Colony formation analysis
Cells were seeded in a six-well plate at a density of 1000/well and then cultured for 2 weeks. The numbers of colonies containing more than 50 cells were counted by crystal purple staining.
Apoptosis analysis
Cells were seeded into 6 well plates. Apoptosis cells were determined using Annexin V–fluorescein isothiocyanate (FITC) and propidium iodide (PI) apoptosis detection kit according to the manufacturer’s instruction. Cell apoptosis was then analyzed using a FACS Calibur flow cytometer (BD Biosciences, San Jose, CA, USA). Apoptosis was also determined by measuring the activity of the caspases 3 and 7 using a luminescent substrate (Caspase-Glo 3/7; Promega) according to manufacturer’s instructions.

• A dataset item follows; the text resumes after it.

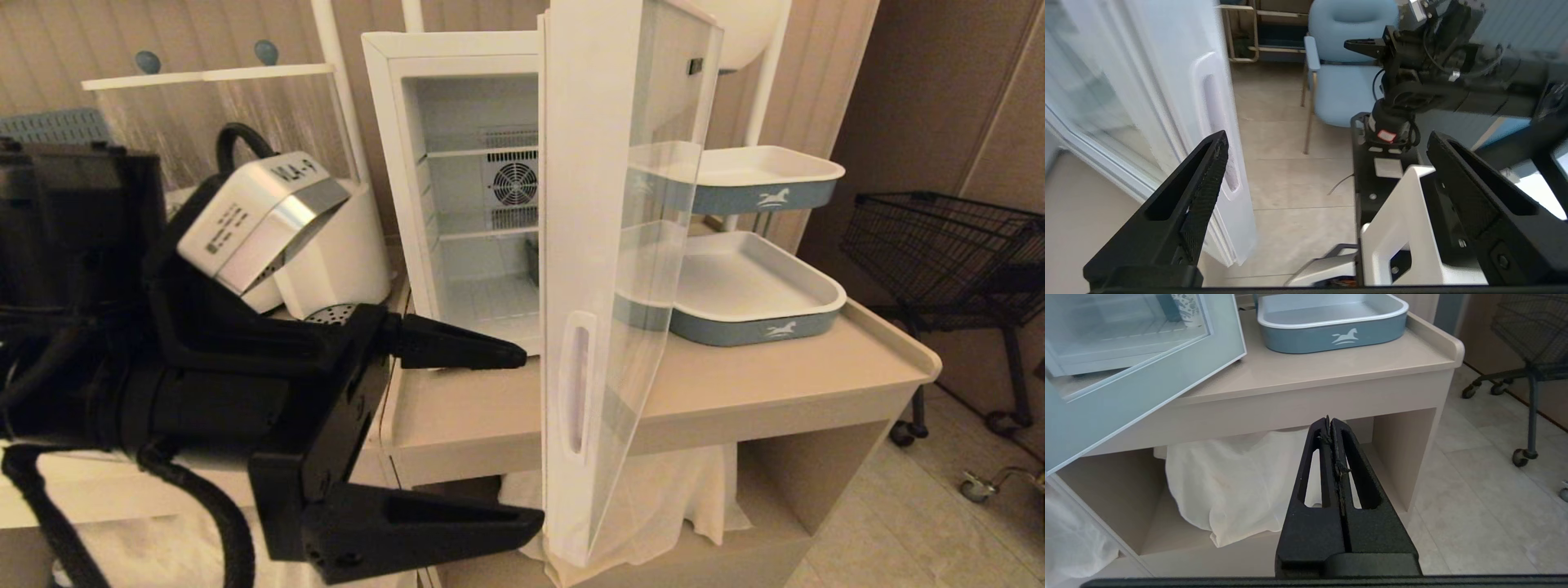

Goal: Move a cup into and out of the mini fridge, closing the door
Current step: Open the freezer door

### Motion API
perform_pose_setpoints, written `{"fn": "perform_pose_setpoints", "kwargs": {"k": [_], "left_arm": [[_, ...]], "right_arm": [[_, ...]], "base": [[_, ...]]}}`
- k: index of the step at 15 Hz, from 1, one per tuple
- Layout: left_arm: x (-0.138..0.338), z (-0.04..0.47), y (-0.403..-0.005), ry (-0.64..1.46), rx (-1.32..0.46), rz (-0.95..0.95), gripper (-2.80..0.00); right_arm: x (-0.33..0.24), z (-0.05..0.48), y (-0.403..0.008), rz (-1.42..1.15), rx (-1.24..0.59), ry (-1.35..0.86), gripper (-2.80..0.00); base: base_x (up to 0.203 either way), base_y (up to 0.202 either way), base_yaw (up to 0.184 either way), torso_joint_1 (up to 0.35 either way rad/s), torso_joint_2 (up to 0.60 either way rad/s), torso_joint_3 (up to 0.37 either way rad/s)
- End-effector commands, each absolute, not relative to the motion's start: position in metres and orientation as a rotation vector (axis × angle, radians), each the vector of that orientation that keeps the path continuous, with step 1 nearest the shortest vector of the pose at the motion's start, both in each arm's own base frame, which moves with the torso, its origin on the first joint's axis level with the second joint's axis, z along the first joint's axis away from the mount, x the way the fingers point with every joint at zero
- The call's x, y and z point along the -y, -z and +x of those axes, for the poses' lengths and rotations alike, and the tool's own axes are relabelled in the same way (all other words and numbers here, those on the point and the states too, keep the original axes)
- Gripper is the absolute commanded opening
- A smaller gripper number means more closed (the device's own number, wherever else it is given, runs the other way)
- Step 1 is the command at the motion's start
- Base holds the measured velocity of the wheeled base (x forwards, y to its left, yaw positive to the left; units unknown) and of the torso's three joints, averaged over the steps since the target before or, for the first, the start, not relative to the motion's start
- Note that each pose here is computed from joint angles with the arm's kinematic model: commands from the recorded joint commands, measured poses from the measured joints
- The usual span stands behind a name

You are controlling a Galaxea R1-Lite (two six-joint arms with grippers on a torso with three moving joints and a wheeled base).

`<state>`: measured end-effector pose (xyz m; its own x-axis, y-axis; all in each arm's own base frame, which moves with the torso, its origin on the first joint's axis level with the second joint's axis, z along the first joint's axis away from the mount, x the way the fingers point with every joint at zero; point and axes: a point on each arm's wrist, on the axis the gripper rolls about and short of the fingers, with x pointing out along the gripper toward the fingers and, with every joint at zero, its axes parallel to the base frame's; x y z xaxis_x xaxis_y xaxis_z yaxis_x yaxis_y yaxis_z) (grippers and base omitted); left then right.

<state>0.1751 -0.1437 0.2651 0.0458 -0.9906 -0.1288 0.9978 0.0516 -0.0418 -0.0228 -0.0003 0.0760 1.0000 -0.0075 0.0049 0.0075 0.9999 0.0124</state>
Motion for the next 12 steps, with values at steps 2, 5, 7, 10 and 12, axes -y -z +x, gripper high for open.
{"fn": "perform_pose_setpoints", "kwargs": {"k": [2, 5, 7, 10, 12], "left_arm": [[0.168, 0.205, -0.256, 1.583, -0.214, 0.02, 0.0], [0.195, 0.217, -0.259, 1.721, -0.259, -0.038, 0.0], [0.207, 0.215, -0.258, 1.757, -0.264, -0.037, 0.0], [0.216, 0.209, -0.257, 1.788, -0.27, -0.032, 0.0], [0.224, 0.193, -0.257, 1.842, -0.27, -0.019, 0.0]], "right_arm": [[0.0, -0.023, -0.076, 0.012, 0.005, 0.008, -2.8], [0.0, -0.023, -0.076, 0.012, 0.005, 0.006, -2.8], [0.0, -0.023, -0.076, 0.012, 0.005, 0.006, -2.8], [0.0, -0.023, -0.076, 0.012, 0.005, 0.008, -2.8], [0.0, -0.023, -0.076, 0.012, 0.005, 0.006, -2.8]], "base": [[0.0, 0.0, 0.0, 0.0, 0.0, 0.0], [0.0, 0.0, 0.0, 0.0, 0.0, 0.0], [0.0, 0.0, 0.0, 0.0, 0.0, 0.0], [0.0, 0.0, 0.0, 0.0, 0.0, 0.0], [0.0, 0.0, 0.0, 0.0, 0.0, 0.0]]}}
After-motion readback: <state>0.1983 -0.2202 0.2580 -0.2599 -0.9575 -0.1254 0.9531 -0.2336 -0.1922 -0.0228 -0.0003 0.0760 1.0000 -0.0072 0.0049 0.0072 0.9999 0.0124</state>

Luciferase reporter and chromatin immunoprecipitation assays
The promoter region of FBXL6 gene was amplified from the human genomic DNA and inserted into pGL4.15 vector (Promega, Madison, Wisconsin, USA). For the luciferase reporter assays, HEK293T cells were seeded in 24-well plates and transfected with the indicated plasmids using Lipofectamine 2000 (Invitrogen) for 36 hours. Luciferase activity was measured using the Dual Luciferase Reporter Assay System (Promega). The firefly luciferase luminescence data were normalized by the Renilla luciferase luminescence data. A chromatin immunoprecipitation (ChIP) assay kit (Upstate, Billerica, MA) was used according to manufacturer instructions. Briefly, cells were fixed with formaldehyde and DNA was sheared to fragments at 200-1,000 bp by repeated sonication. Chromatin was then incubated and precipitated with antibodies against c-Myc or IgG. Primers for GAPDH were used as negative control.
Xenograft assays
Animal study was approved by Animal Care and Use Committee of Fudan University Shanghai Cancer Center. 8-week-old male BALB/cA nude mice were purchased from National Rodent Laboratory Animal Resources (Shanghai, China). All mice were kept in a specific pathogen-free facility and housed at 21 °C ± 1 °C with humidity of 55 ± 10%, fed with sterilized food and water, and kept on a 12 h light/dark cycle. FBXL6+/+and FBXL6-/- SMMC-7721 cells at a density of 1×107 were suspended in 50 µl of DMEM medium, mixed 1:1 with Matrigel (Corning) and injected into the flanks of male nude mice. Tumor sizes were measured by a caliper and calculated using the formula length × width 2 × 1/2. Tumor weights were measured after mice were sacrificed.
Statistical analyses
All experiments were at least repeated three times. Data are presented as mean ± standard deviation (SD). Statistical analysis was performed with GraphPad Prism 7.0 software. The differences between groups were calculated using the Student's t-test or one-way ANOVA using a Tukey post-hoc test. P values of <0.05 were considered statistically significant. Statistical significance is displayed as * P < 0.05, ** P < 0.01, and *** P < 0.001, respectively.